POM Wonderful was founded in 2002 by Stewart and Lynda Rae Resnick and is still owned by them. POM Wonderful is owned by The Wonderful Company, which owns many brands including Wonderful Halos, Wonderful Pistachios, various wine companies such as JNSQ, and most significantly, Fiji Water. Even if we ignore the terrible impact of bottled water on the environment, Fiji Water is still problematic. Fiji Water’s main selling point in the West is that it is “exotic,” as it is sourced from Fiji. While this is problematic in itself, Fiji Water also has a history of questionable ethics and sustainability. When the Fiji government tried to raise taxes for the Fiji Water corporation, Fiji Water responded by laying off workers until the government stopped trying to tax them. Additionally, while the Fiji Water corporation has access to Fiji’s clean underground springs, 12% of Fiji residents don’t have access to any clean water at all. This shows that Fiji Water disregards the lives of actual Fijians, exploiting their land and the aesthetics of their country for profit. Outside of Fiji Water, the Resnicks have been involved in even more controversies.
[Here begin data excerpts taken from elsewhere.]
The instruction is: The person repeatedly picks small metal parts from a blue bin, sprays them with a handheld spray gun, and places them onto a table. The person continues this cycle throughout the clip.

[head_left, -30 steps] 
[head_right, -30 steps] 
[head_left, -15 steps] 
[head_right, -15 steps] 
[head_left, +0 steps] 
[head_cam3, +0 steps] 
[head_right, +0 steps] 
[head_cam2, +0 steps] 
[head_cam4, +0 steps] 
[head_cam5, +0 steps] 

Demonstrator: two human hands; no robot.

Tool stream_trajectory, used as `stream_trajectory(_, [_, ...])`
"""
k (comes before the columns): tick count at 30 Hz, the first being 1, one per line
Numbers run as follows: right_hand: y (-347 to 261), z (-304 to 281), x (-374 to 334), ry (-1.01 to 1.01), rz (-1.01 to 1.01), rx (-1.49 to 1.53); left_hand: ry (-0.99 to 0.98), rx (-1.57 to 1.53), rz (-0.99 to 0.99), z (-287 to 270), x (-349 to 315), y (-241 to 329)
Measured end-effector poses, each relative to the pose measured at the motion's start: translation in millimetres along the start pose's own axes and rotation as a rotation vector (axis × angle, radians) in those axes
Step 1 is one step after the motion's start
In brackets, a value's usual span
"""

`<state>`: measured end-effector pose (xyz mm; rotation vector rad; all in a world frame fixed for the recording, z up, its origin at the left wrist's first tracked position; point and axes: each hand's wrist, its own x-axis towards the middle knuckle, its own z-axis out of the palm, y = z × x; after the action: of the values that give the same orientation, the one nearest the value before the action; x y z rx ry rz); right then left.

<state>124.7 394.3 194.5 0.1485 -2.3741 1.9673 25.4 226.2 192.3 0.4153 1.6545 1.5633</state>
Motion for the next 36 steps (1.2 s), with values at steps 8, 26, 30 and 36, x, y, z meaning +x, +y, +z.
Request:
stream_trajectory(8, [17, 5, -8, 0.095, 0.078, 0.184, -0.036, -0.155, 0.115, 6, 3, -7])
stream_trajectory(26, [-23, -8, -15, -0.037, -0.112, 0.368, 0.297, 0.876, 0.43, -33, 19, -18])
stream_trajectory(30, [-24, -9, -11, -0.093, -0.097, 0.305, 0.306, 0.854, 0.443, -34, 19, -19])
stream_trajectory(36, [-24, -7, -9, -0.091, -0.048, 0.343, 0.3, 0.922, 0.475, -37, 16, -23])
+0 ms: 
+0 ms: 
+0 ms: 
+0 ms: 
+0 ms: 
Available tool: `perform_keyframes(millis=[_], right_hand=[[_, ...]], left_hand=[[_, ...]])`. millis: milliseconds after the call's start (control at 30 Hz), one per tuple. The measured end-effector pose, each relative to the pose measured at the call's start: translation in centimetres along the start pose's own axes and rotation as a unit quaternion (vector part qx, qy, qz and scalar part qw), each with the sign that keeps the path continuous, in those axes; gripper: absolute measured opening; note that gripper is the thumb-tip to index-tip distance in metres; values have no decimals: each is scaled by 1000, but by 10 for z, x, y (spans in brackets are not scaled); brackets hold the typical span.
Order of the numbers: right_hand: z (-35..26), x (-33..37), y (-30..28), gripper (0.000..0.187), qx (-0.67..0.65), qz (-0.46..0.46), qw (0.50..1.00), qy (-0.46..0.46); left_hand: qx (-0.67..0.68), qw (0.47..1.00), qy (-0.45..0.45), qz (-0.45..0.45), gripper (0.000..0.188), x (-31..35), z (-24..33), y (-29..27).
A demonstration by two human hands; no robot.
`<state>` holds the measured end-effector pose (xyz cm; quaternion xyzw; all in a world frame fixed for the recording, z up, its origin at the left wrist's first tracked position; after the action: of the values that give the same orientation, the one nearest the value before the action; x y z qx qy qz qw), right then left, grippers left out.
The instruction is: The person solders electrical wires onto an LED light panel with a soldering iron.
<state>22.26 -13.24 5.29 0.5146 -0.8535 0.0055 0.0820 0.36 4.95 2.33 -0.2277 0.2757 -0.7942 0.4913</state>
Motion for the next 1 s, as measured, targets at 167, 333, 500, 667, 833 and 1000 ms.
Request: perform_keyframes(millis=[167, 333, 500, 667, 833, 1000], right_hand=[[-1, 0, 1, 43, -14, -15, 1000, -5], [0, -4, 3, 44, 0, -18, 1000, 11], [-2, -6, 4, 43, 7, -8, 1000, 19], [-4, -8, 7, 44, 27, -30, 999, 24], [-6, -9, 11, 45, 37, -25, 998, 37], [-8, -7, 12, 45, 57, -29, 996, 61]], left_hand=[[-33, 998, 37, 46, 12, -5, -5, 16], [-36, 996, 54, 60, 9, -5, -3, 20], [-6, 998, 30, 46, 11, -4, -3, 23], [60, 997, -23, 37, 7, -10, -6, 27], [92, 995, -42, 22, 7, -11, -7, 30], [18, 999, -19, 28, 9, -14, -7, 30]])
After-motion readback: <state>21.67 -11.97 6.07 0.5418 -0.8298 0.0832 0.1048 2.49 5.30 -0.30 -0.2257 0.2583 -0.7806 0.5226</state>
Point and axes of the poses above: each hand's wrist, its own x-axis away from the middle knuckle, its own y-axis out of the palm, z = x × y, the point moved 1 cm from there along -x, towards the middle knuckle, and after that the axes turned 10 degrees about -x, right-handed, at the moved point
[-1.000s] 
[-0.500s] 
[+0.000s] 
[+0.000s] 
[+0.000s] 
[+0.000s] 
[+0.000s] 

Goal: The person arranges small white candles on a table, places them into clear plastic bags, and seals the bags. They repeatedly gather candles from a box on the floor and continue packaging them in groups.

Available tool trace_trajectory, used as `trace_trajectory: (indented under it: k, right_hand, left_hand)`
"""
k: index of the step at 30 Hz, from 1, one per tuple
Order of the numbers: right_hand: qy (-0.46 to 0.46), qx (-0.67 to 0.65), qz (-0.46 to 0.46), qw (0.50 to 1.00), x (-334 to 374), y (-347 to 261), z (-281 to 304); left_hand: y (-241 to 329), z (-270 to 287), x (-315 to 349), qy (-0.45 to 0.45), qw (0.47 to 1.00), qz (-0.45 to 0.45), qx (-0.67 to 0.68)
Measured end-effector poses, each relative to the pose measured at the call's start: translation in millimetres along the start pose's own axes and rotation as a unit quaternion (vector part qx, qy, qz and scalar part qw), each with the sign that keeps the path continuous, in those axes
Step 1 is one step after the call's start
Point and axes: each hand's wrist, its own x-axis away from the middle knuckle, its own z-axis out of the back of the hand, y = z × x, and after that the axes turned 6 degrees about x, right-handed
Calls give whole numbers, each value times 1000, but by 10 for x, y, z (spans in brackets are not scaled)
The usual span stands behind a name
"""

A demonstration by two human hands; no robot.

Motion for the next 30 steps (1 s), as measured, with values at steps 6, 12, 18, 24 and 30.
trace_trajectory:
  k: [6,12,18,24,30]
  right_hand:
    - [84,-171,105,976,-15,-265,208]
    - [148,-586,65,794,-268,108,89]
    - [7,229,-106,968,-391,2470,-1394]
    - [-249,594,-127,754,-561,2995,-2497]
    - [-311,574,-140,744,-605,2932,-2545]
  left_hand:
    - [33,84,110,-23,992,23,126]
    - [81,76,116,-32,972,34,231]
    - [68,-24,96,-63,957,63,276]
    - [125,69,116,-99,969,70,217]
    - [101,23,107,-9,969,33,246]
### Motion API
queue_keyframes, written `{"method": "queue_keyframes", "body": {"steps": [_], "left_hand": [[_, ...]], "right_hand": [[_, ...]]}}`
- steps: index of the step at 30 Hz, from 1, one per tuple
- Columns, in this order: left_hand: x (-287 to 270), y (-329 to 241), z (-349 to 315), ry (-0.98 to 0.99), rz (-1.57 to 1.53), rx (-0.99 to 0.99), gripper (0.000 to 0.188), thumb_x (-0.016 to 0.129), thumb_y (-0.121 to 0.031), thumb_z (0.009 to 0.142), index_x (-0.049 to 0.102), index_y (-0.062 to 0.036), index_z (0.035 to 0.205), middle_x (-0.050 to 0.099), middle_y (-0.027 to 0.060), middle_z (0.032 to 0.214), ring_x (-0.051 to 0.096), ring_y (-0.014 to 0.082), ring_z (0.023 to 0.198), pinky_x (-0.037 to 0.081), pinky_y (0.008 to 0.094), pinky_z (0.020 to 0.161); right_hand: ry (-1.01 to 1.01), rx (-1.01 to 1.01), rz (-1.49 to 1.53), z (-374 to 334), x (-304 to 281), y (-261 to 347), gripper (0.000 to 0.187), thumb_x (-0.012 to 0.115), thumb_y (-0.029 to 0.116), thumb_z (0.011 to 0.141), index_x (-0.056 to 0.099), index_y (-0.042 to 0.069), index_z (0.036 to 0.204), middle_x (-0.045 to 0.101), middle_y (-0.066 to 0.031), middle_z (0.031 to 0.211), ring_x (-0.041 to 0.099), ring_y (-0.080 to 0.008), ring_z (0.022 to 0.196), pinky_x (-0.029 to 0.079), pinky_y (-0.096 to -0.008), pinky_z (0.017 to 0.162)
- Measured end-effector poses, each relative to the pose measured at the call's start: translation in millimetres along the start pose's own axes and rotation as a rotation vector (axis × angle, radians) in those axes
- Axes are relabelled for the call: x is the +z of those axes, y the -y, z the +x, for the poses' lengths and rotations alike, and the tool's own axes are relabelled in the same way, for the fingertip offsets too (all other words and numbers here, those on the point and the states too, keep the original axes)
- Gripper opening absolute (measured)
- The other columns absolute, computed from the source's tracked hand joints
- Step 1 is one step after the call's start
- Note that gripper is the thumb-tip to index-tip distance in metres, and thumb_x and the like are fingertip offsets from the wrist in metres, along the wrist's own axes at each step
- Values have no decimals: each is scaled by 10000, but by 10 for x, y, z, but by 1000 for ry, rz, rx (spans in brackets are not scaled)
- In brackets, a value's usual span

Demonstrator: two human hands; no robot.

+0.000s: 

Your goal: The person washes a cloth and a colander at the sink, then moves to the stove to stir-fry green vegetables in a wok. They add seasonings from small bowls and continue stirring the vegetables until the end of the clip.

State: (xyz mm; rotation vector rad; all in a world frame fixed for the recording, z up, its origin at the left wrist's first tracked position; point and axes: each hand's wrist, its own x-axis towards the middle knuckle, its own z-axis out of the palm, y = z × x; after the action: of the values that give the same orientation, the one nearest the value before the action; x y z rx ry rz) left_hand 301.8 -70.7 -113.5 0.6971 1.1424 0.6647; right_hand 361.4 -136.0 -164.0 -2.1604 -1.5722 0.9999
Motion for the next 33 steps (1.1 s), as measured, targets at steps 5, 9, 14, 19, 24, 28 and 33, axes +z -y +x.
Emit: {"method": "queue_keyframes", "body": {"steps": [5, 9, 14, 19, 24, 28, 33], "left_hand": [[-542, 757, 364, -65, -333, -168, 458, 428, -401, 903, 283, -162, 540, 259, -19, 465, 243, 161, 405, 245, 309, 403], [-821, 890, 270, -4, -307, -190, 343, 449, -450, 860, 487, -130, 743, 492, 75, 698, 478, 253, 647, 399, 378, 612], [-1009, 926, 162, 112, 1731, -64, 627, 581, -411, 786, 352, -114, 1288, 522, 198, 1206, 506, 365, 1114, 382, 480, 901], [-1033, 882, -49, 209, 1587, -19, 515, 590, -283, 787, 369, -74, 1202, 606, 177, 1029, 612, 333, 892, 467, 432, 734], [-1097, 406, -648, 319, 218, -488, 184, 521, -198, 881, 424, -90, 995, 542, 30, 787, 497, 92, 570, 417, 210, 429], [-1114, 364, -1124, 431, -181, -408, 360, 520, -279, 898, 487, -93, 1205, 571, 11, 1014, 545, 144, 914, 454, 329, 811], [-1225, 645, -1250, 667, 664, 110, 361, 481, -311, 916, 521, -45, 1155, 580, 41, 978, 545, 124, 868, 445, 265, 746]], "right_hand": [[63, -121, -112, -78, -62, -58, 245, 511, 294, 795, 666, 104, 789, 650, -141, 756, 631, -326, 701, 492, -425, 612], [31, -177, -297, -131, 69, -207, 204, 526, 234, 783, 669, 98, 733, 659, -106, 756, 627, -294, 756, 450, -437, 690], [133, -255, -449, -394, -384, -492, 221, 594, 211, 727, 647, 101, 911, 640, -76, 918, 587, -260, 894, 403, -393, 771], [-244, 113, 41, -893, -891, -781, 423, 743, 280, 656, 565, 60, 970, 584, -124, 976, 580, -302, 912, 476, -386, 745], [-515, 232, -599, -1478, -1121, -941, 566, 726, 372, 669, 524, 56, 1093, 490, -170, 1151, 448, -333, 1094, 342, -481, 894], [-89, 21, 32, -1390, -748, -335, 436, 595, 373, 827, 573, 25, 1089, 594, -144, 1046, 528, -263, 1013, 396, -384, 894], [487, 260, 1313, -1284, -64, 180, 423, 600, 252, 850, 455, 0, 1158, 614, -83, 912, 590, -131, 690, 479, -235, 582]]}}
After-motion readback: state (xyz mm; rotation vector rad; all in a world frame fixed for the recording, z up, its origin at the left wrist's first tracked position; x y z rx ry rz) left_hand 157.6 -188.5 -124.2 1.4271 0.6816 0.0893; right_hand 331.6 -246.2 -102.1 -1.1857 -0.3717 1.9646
In 2006, they came under fire for using animal testing to prove that their pomegranates had specific health benefits. After a public outcry, they eventually switched to using animal-testing-free research. On a more positive note, the Resnicks say they have spent $25 million on irrigation research to increase water use efficiency, $22 million on solar panels, $41 million on fuel cells, and have founded the Resnick Sustainability Institute at the California Institute of Technology. However, no information was provided about the results of these million-dollar investments. Additionally, while the Resnick Sustainability Institute seems to be doing great research into sustainability, the Resnicks’ donations to it seem very performative, since their companies such as Fiji Water have made no efforts to be more sustainable. While the Resnicks have taken some actions to improve their environmental impact, I have to give them a 0 in this category as their companies continue to negatively impact the planet without any efforts to be more sustainable, either now or in the future.